I know JSON is the standard now, but are there “better” serialization formats out there? Especially since JSON doesn’t know what an integer is in the spec
JSON does a couple things really well, and most other things terribly.
But the things it does well are pretty valuable. So in the "strengths" category I'd put the two following points:
1. JSON is very easy to read and understand as a human
2. JSON stuck to the basics. No comments, no references, no clever tricks, and not much space to let folks try to hammer in cleverness (see - no comments).
Neither of those are all that much related to JSON itself as a format - the semantics are basically an accident of timing around JS syntax from the 2000s.

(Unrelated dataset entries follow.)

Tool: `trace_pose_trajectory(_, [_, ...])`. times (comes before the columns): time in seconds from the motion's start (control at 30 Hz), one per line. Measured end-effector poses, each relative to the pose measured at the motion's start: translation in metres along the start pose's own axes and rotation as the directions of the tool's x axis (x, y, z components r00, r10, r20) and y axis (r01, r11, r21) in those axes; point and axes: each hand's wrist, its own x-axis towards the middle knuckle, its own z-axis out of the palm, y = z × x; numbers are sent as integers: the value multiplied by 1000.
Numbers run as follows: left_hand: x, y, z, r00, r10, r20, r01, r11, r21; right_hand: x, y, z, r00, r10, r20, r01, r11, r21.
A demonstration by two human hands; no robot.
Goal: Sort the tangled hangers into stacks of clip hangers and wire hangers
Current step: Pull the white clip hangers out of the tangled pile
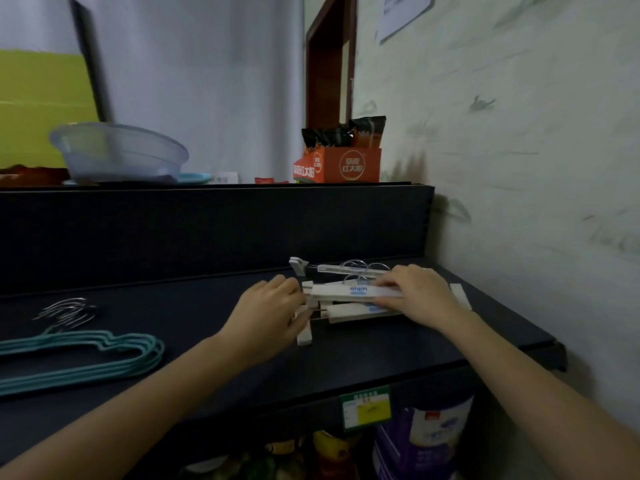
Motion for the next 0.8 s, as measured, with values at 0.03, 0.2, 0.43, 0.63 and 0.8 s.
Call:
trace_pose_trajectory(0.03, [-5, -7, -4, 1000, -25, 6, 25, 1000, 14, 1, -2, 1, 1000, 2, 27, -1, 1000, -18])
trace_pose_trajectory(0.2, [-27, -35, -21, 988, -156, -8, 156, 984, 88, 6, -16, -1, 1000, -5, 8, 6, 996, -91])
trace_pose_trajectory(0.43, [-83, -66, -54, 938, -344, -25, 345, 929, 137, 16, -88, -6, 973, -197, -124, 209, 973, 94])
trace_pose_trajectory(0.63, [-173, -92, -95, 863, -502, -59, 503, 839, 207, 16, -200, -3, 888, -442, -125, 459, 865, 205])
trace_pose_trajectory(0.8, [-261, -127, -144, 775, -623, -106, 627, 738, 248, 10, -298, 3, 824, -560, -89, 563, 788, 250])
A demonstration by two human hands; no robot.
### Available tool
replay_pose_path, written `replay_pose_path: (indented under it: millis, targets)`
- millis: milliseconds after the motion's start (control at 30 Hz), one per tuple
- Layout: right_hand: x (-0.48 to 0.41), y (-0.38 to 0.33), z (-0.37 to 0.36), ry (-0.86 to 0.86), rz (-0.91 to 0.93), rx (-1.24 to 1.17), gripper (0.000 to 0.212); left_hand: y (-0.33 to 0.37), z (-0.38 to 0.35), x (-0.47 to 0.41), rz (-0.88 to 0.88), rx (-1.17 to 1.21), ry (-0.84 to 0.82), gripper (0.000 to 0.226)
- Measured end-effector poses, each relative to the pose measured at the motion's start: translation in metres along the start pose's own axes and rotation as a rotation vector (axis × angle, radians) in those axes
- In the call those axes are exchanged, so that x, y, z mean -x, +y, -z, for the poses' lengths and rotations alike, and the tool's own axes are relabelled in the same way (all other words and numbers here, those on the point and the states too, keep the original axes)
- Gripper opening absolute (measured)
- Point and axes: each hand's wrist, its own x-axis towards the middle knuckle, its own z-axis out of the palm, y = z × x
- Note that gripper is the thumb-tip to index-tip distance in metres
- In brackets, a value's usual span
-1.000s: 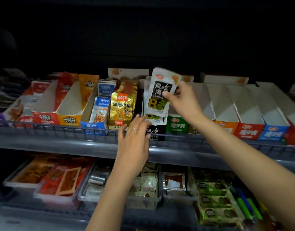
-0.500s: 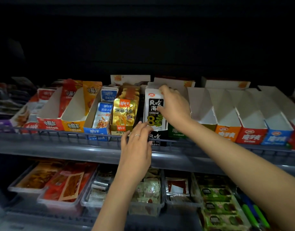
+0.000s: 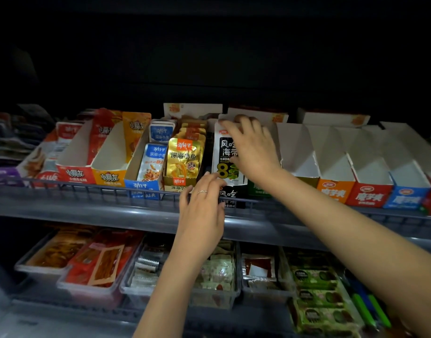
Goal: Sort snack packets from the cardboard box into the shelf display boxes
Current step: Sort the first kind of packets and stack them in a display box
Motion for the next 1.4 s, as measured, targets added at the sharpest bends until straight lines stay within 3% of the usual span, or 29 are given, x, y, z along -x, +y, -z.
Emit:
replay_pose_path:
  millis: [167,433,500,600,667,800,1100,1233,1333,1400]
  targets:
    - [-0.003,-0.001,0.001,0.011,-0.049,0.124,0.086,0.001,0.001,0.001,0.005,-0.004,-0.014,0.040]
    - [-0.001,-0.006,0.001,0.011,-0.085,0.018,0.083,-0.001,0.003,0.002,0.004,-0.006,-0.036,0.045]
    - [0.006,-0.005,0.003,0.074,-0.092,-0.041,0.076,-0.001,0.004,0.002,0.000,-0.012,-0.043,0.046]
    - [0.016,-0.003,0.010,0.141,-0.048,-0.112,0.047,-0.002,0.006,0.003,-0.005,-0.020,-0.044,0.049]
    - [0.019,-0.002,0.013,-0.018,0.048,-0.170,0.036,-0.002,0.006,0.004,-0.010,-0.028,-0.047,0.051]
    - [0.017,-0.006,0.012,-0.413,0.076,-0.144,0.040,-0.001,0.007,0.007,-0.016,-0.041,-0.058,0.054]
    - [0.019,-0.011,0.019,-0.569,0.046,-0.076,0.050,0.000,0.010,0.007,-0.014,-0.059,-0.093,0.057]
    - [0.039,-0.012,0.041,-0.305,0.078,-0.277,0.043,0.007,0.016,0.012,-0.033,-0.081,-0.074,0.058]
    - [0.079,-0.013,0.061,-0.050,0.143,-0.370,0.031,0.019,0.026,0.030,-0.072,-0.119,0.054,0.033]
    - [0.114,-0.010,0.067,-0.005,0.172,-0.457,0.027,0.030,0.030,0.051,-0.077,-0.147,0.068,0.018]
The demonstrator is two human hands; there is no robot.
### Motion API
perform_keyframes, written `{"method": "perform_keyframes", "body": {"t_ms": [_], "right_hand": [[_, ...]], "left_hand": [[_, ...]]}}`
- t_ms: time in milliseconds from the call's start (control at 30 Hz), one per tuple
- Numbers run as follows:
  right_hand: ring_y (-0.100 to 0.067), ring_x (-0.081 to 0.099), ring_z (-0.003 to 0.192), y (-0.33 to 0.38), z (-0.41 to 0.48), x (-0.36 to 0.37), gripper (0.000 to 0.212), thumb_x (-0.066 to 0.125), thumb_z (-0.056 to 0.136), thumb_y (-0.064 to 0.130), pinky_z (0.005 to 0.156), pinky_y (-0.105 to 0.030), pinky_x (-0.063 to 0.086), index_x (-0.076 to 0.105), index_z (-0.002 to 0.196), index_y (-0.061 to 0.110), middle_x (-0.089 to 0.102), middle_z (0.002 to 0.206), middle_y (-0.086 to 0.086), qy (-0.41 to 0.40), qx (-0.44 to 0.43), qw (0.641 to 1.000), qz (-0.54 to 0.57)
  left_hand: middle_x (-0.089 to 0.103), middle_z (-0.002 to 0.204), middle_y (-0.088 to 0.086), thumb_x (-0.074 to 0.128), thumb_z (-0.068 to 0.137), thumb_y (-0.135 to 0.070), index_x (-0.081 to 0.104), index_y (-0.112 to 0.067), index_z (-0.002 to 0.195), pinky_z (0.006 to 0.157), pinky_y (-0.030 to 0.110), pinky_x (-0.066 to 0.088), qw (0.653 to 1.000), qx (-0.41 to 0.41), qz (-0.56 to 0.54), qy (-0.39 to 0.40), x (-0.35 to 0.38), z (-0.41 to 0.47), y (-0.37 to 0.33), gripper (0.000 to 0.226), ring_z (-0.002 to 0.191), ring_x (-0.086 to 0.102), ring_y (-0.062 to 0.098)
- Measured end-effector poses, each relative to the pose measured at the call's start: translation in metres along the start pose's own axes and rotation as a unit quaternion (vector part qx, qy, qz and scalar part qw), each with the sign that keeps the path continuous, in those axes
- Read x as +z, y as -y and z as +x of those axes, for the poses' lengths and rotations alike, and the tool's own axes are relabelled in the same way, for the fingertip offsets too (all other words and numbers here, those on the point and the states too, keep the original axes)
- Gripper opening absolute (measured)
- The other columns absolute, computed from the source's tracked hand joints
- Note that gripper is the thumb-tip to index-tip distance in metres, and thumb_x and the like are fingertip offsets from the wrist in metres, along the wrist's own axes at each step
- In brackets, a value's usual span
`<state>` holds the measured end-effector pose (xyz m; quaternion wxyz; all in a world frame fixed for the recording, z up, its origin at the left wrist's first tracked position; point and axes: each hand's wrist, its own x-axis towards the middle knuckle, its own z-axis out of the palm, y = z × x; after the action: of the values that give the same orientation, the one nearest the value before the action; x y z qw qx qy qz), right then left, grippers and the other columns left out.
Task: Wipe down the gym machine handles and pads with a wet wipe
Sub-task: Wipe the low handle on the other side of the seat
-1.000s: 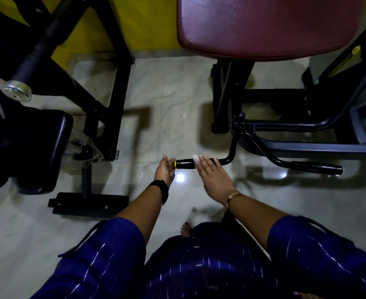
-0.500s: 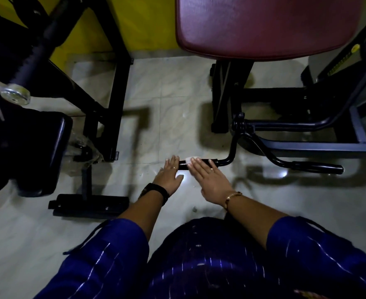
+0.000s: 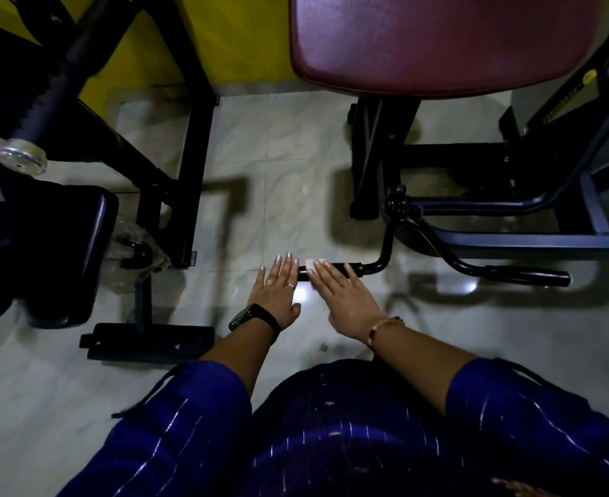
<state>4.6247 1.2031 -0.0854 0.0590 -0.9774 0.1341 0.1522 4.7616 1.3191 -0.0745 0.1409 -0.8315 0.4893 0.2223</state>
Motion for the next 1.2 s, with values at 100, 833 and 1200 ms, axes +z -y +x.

But it's very, very useful to be able to get the raw text for a network message and know exactly what's getting sent without having to have a whole specialized tool framework to parse and understand the message.
It's also useful to not let the spec get so complex that I never want to do that, even if I could (see: xml).
So with JSON - I can easily read the actual network request and understand it, even with essentially zero additional tooling AND I have a very good chance of literally being able to open a text editor and create a new message with valid syntax without any other tools or references.
Further - this holds true even if I'm not an industry expert with 20 years of experience. Most random people off the street can do it with only a couple minutes of coaching.
Not many other serialization formats can do that.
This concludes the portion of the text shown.